How I Recovered My Talos Cluster by Rolling Back SOPS and Talos Configs

July 6th, 2025/Share/Edit ✏️

Recently, I ran into a gnarly issue with my Talos Kubernetes cluster: talosctl commands were failing with certificate errors, and the dashboard wouldn't load. The root cause? My SOPS age key and Talos secrets had drifted out of sync with what the cluster expected. Here's how I ruthlessly rolled everything back and got my cluster healthy again.

1. Diagnosing the Problem

First, I confirmed that the error was a TLS handshake failure, likely due to mismatched or rotated secrets. The specific error I encountered was:

failed to get node "192.168.8.173" version: rpc error: code = Unavailable desc = last connection error: connection error: desc = "transport: authentication handshake failed: tls: failed to verify certificate: x509: certificate signed by unknown authority (possibly because of \"x509: Ed25519 verification failure\" while trying to verify candidate authority certificate \"talos\")"

This error indicates that the TLS certificate verification is failing because the certificate authority is unknown or the certificates have drifted out of sync. I checked my git history for both the talos/ directory and .sops.yaml to find a known-good state (in my case, the original bootstrap commit).

2. Extracting the SOPS Age Key from Kubernetes

Since my age key wasn't in git (for good reason!), I needed to extract it from the running cluster. I listed secrets in the flux-system namespace:

kubectl get secrets -n flux-system

I found the sops-age secret and extracted the key:

kubectl get secret sops-age -n flux-system -o jsonpath='{.data.age\.agekey}' | base64 -d

3. Putting the Age Key Where SOPS Expects It

SOPS expects the key at ~/.config/sops/age/keys.txt, so I made sure it was there:

mkdir -p ~/.config/sops/age
echo "AGE-SECRET-KEY-1..." > ~/.config/sops/age/keys.txt
chmod 600 ~/.config/sops/age/keys.txt

4. Regenerating Talos Configuration

With the right key in place, I regenerated my Talos secrets and configs:

talosctl gen config my-cluster https://my-cluster-endpoint:6443

5. Updating My Local Talosctl Config

I copied the generated config to where talosctl expects it:

cp talosconfig ~/.talos/config

6. Testing the Dashboard

Moment of truth! I started the dashboard:

talosctl dashboard

And it worked! I could see my nodes and cluster health again.

7. Verifying the Fix

After following these steps, I ran talosctl dashboard again. This time, the dashboard loaded successfully, and all nodes reported as healthy. For example, here's what I saw for one of my nodes:

worker-node-4 (v1.10.3): uptime 29m46s, 2x1.2GHz, 6.7 GiB RAM, PROCS 111, CPU 53.7%, RAM 37.4%

UUID: 82b59435-f740-39d9-1c769785e9518
CLUSTER: kubernetes (5 machines)
STAGE: Booting
READY: True
SECUREBOOT: False

TYPE: controlplane
HOST: worker-node-4
KUBELET: Healthy
APISERVER: Healthy
CONTROLLER-MANAGER: Healthy
SCHEDULER: Healthy

Logs: Only normal service startup messages, no certificate or handshake errors.

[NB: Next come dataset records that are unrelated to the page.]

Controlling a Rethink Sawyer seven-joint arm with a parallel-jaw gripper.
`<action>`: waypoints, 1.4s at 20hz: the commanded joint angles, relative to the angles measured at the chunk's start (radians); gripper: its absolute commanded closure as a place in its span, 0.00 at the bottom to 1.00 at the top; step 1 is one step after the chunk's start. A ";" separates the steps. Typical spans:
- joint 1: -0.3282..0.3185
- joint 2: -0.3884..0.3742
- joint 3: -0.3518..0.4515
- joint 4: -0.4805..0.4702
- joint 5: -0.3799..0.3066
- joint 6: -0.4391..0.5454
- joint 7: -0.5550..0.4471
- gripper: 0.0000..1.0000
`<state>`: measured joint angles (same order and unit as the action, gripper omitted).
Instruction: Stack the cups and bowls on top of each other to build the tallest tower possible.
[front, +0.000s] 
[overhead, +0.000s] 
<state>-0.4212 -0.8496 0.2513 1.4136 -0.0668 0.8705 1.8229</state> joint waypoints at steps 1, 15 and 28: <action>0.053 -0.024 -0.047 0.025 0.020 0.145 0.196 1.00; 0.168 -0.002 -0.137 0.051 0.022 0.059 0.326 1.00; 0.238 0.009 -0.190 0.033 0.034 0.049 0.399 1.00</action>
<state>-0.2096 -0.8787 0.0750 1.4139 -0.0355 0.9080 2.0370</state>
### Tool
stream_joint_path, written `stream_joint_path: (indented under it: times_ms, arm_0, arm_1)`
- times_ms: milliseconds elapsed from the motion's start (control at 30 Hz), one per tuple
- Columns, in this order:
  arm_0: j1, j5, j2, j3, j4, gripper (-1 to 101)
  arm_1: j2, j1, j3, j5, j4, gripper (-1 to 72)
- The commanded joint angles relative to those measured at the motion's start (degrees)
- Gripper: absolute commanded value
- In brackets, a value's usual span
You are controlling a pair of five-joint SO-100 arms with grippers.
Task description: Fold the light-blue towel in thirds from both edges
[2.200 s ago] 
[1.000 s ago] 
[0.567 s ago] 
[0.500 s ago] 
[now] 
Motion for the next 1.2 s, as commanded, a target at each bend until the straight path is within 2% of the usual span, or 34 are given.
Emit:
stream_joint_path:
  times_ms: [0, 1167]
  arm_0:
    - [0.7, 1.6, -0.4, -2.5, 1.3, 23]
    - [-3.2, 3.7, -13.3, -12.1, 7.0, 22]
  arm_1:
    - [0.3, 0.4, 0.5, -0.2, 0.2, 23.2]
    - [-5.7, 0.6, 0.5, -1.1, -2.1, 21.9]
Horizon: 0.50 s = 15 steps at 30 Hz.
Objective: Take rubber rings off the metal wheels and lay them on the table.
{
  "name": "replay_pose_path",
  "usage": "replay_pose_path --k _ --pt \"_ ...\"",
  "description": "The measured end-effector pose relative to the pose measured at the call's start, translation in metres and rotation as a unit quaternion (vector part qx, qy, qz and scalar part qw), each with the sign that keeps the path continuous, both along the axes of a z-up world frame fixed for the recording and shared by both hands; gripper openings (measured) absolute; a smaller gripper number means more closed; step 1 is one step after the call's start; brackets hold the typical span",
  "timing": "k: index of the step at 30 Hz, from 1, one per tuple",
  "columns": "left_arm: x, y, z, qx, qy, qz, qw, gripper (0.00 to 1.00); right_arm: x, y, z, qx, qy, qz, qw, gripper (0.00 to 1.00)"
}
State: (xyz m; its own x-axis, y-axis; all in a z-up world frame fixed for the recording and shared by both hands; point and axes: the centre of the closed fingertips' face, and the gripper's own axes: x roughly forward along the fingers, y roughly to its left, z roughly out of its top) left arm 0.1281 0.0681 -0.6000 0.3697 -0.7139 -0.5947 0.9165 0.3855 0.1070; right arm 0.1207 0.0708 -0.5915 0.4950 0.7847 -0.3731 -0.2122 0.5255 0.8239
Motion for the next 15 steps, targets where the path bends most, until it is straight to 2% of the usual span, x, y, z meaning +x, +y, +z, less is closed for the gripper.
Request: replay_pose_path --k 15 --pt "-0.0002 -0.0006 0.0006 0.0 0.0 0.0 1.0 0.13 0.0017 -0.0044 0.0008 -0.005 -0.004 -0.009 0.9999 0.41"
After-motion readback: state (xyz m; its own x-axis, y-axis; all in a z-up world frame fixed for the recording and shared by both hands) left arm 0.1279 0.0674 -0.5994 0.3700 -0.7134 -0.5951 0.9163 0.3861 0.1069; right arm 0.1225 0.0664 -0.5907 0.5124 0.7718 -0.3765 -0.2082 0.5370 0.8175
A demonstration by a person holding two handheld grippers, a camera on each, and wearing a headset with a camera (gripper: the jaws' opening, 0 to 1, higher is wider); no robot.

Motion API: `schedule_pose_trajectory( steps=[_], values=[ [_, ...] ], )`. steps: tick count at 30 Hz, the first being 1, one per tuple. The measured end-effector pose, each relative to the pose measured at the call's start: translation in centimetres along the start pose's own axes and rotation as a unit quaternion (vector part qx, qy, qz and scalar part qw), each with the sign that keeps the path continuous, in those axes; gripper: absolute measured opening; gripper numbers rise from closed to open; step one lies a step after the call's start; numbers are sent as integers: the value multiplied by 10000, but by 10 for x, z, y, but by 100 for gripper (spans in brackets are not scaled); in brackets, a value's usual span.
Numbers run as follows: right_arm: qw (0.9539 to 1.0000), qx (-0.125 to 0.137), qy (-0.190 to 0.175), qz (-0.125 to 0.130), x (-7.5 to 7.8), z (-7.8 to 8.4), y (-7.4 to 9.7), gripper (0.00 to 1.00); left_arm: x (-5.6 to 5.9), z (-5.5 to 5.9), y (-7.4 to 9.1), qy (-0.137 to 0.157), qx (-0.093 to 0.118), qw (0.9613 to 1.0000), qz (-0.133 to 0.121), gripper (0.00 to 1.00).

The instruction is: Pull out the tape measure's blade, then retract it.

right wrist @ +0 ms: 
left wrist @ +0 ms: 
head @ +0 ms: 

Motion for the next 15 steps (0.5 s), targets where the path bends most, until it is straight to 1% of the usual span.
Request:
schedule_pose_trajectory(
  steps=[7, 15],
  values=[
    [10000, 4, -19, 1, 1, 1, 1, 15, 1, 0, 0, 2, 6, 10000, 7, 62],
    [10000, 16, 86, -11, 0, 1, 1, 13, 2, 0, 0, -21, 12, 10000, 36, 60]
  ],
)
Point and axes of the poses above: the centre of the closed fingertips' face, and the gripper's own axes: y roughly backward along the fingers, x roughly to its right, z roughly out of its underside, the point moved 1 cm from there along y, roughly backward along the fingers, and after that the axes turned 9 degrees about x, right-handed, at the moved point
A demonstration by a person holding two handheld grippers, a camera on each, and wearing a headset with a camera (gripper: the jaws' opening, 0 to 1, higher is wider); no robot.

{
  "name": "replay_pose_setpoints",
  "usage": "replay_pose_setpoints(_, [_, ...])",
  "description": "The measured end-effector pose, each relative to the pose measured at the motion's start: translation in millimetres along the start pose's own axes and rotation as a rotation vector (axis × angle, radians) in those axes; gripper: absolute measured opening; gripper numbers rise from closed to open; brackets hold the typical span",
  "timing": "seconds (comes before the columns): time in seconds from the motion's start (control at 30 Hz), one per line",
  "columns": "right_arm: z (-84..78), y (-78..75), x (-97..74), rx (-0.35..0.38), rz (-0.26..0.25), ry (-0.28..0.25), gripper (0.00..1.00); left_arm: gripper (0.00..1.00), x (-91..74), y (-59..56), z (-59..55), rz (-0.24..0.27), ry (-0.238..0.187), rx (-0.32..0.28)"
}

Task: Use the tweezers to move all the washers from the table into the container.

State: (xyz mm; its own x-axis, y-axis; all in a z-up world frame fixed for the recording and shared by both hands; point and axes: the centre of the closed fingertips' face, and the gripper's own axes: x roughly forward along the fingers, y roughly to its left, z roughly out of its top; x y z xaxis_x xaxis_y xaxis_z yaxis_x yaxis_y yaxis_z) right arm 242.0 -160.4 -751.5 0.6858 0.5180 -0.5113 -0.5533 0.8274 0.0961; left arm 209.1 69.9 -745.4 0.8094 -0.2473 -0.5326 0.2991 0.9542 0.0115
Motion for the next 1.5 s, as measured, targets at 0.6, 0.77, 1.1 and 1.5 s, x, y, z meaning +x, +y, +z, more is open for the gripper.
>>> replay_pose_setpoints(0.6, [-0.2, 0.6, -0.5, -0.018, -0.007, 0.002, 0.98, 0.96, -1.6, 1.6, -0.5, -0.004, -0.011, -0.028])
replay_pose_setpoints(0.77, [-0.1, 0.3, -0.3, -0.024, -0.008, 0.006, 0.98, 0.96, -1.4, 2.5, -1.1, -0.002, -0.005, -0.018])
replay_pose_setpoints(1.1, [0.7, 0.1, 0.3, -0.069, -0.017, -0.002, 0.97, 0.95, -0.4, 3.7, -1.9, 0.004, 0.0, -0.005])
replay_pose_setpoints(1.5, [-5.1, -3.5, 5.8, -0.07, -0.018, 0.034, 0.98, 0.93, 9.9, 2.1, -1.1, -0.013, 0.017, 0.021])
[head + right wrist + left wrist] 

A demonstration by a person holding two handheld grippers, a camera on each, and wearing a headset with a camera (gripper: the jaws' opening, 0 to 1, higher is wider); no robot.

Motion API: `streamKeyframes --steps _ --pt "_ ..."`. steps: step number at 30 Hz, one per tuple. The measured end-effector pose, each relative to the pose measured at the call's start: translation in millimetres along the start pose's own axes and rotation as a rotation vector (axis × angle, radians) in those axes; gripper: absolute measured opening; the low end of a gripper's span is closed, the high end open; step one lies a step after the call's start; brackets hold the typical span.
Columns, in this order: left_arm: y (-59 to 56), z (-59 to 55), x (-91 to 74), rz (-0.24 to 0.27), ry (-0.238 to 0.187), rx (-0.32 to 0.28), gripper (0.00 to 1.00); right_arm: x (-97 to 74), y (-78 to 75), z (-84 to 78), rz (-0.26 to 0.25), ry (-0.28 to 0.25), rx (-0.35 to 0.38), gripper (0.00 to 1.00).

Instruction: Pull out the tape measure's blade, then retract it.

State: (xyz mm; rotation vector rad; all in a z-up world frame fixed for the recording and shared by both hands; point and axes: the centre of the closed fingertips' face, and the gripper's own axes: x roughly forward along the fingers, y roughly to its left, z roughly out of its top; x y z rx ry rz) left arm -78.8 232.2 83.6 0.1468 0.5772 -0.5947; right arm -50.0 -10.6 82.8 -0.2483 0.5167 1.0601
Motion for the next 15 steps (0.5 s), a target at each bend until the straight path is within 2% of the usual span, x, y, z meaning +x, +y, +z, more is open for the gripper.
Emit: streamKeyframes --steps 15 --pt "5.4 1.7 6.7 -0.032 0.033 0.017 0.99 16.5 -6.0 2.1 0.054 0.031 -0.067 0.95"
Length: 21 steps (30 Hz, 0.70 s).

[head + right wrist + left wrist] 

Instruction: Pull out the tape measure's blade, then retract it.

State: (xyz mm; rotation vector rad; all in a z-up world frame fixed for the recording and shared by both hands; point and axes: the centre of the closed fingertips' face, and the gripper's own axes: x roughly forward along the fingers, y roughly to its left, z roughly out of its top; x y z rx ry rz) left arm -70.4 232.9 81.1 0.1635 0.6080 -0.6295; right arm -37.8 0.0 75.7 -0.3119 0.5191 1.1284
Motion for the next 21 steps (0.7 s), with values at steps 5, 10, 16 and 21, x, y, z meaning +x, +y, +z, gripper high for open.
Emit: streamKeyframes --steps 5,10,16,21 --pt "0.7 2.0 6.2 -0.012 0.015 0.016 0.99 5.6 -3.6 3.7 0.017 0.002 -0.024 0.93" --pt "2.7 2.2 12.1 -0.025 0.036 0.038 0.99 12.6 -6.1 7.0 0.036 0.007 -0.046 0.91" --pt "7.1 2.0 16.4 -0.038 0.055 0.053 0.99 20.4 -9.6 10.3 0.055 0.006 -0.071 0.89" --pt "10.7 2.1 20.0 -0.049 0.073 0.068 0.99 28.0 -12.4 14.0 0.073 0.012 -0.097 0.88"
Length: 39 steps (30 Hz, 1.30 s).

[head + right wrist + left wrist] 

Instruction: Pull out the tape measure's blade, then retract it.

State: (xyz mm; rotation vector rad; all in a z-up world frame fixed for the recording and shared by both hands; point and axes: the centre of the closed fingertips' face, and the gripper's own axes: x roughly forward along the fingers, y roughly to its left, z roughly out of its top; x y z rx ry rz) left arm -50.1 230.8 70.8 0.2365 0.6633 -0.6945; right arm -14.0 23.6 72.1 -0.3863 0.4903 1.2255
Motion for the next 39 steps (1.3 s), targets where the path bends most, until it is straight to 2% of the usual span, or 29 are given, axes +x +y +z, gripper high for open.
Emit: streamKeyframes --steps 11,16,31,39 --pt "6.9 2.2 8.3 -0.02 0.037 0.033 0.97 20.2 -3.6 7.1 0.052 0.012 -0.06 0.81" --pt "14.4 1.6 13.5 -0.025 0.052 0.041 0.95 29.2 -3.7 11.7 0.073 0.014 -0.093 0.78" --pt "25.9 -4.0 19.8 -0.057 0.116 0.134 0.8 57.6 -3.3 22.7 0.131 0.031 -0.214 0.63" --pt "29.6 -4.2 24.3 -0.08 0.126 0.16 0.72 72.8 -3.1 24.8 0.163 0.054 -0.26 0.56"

This confirmed that the TLS/certificate issue was resolved and my cluster was healthy again. The dashboard showed all nodes and services as expected.

Lessons Learned

Always back up your age key somewhere safe, but not in git.
If you lose the key, you can often recover it from the cluster's secrets.
Regenerating Talos configs is painless if your secrets and keys are in sync.

This process saved me from a full cluster rebuild. If you're running Talos and SOPS, keep your keys safe and your configs versioned—you'll thank yourself later!